[INFORMATION SHOWN Boundary: Start]

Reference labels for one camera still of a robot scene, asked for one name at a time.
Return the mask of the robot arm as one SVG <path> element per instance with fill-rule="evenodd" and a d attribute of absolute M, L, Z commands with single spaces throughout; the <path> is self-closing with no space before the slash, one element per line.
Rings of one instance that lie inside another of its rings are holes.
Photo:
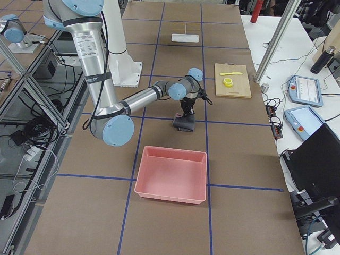
<path fill-rule="evenodd" d="M 181 130 L 193 130 L 193 106 L 205 95 L 202 71 L 191 68 L 178 81 L 158 81 L 123 100 L 117 86 L 137 86 L 142 63 L 128 54 L 118 1 L 44 1 L 46 26 L 72 35 L 94 109 L 83 128 L 110 146 L 122 146 L 133 136 L 134 111 L 168 96 L 179 101 L 183 115 L 175 118 Z"/>

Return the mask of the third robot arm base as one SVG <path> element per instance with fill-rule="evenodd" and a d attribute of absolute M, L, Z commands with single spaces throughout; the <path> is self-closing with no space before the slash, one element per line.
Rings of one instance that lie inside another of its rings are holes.
<path fill-rule="evenodd" d="M 9 49 L 13 53 L 33 54 L 38 47 L 15 14 L 1 17 L 1 36 L 10 42 Z"/>

[INFORMATION SHOWN Boundary: End]

(WHAT IS BEING ASKED) Repeat the material above exactly; any picture in it is left out.

(RESULT)
Reference labels for one camera still of a robot scene, asked for one name at a time.
Return the mask of the robot arm as one SVG <path> element per instance with fill-rule="evenodd" and a d attribute of absolute M, L, Z commands with single spaces throughout; the <path> is self-closing with no space before the slash, one element per line.
Rings of one instance that lie inside another of its rings are holes.
Photo:
<path fill-rule="evenodd" d="M 181 130 L 193 130 L 193 106 L 205 95 L 202 71 L 191 68 L 178 81 L 158 81 L 123 100 L 117 86 L 137 86 L 142 63 L 128 54 L 118 1 L 44 1 L 46 26 L 72 35 L 94 109 L 83 128 L 110 146 L 122 146 L 133 136 L 134 111 L 168 96 L 179 101 L 183 115 L 175 118 Z"/>

Return the mask of the third robot arm base as one SVG <path> element per instance with fill-rule="evenodd" and a d attribute of absolute M, L, Z commands with single spaces throughout; the <path> is self-closing with no space before the slash, one element per line.
Rings of one instance that lie inside another of its rings are holes.
<path fill-rule="evenodd" d="M 9 49 L 13 53 L 33 54 L 38 47 L 15 14 L 1 17 L 1 36 L 10 42 Z"/>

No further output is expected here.